Teater Satu dari Lampung akan membawakan Kursi-Kursi karya Eugene Ionesco yang diadaptasi dan disutradari oleh Iswadi Pratama. Pementasan yang sebelumnya sukses disertakan pada SCOT Summer Festival di Jepang akhir Agustus yang lalu. Pementasan Kursi-kursi versi Teater Satu bukan hanya memukau penonton tetapi juga kritikus teater pada even tersebut. Bagi yang kemarin belum berkesempatan menyaksikan pementasan Teater Satu inilah kesempatannya, jadi jangan sampai ketinggalan.

Sementara itu,  Teater Kedai-Jakarta akan mengangkat lakon Barabah karya Motinggo Busye dan Penagih Hutang karya Anton Chekov. Kedua pementasan ini sebelumnya juga sudah dipentaskan di Teater Salihara Jakarta. Didukung aktor-aktor perpengalaman. Class Acting Salihara akan hadir membawakan lakon Lear Asia.

Pertunjukan kolaborasi seniman Indonesia-Australia akan mengangkat lakon Jaman Belulang atau The Age of Bones, yang ditulis Sandra Thibodeaun dan disutradari Iswadi Pratama. Jaman Belulang akan dipentaskan di Lampung pada 6 oktober 2016, Tasikmalaya 15 oktober 2016 di Gedung Kesenian Tasikmalaya Jawa Barat, dan Australia pada bulan Februari 2017 di Darwin & Melbourne.

Pada festival oktober DKL 2016, Kober mengangkat lakon Pilgrim, karya/sutradara Ari Pahala Hutabarat. Lakon Pilgrim menggambarkan sekelompok orang yang sedang melakukan perjalanan panjang. Bisa diartikan sebagai perjalanan teramat jauh, yang berliku-liku, berlapis-lapis yang tidak tahu kapan akan pernah sampai, atau bahkan tidak akan pernah sampai hingga mereka sampai pada situasi kritis baik secara fisikal maupun batin.

Berpijak dari teks, kompleksitas persoalan selama menempuh perjalanan (yang mungkin) menuju Tuhan atau penelusuran-pelacakan asal-usul atau silsilah atau identitas personal performer sebagai wakil dari suatu masyarakat yang hidup dan tumbuh di suatu jaman (perjalanan ke dalam dirinya sendiri) inilah yang dieksplorasi dan mencoba ditemukan bentuknya oleh performer dari Kober.

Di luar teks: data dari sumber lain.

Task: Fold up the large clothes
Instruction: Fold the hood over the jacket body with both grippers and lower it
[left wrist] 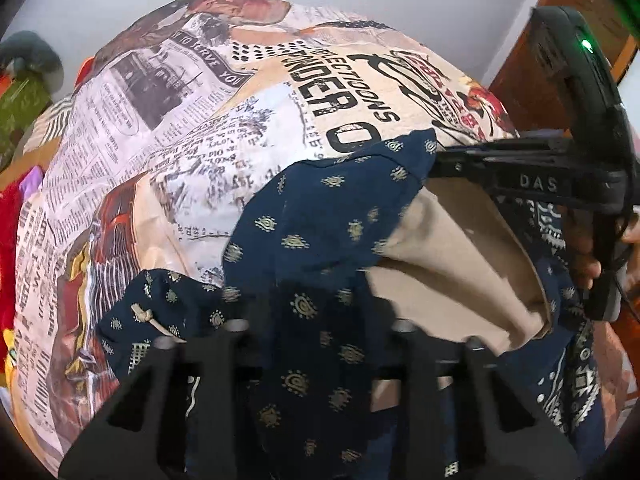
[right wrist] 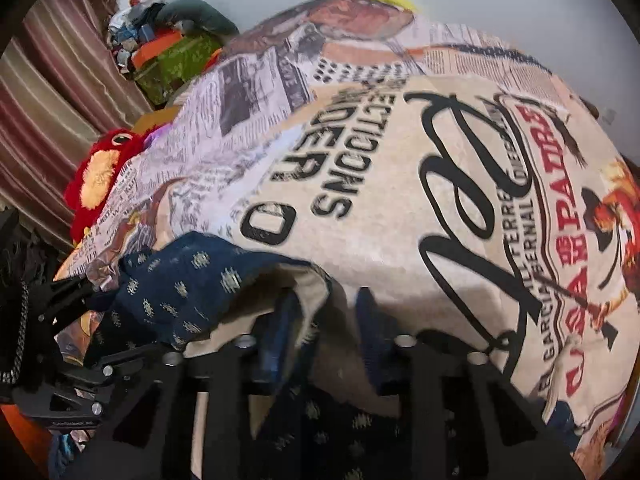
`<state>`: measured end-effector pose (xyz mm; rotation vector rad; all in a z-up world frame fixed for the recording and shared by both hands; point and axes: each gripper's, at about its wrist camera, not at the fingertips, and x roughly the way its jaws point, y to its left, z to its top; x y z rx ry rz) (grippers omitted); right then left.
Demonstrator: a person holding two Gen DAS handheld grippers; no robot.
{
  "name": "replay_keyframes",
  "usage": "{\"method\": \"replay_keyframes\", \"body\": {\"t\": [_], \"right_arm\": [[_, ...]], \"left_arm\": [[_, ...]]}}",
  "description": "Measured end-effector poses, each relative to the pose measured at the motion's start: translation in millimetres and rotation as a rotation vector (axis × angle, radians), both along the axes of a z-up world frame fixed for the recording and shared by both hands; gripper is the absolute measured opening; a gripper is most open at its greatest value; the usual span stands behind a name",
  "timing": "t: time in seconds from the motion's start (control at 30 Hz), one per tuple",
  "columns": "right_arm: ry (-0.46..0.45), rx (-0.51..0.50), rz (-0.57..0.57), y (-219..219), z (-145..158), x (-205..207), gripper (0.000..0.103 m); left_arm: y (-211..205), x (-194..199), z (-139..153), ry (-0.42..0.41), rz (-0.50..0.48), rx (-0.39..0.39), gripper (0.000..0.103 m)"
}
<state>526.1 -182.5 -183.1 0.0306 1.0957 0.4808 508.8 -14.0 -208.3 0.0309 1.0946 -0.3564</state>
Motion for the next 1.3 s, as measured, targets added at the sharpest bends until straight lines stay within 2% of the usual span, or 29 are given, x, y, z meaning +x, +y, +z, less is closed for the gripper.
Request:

Situasi-situasi kritis yang dihadapi tokoh-tokoh pada Pilgrim dikehendaki minimalis namun tetap organik, hal yang akan menjadi daya tarik tersendiri bagi penonton. Baik dari strategi pemanggungan, kekuatan bahasa, maupun laku performernya.

Hal ini sesuai dengan pijakan kreatif Kober di hampir setiap produksinya yaitu mengedepankan semangat untuk menemukan akting yang sederhana, minimalis, baik laku performer, tata panggung, kostum, musik dan lain sebagainya. Meski minimalis atau sederhana setiap tindakan performer (akting) dituntut meyakinkan (believeble) dan bisa dipahami (understanding).

Persoalan yang dikemukan pada lakon Pilgrim sedianya adalah persoalan universal, karena setiap orang di muka bumi ini, di setiap jaman, pertanyaan-pertanyaan eksistensial yang mempertanyakan tentang diri (manusia) dan Tuhannya terus berlangsung, sejak peradaban dimulai hingga sekarang.

Pilgrim bisa juga dipahami sebagai ekspresi tubuh-tubuh yang telah kehilangan kosmologinya. Tubuh yang terjebak pada kebanalan realitas-pada lalu-lintas hidup/keseharian yang serba cepat, instan yang pada moment tertentu abai pada esensinya sendiri sebagai manusia.

Tubuh-tubuh yang karena kondisioning tertentu kehilangan kontak dengan sisi primordialnya. Dan melalui proses dan pementasan ini mencoba dikembalikan atau disadarkan kembali.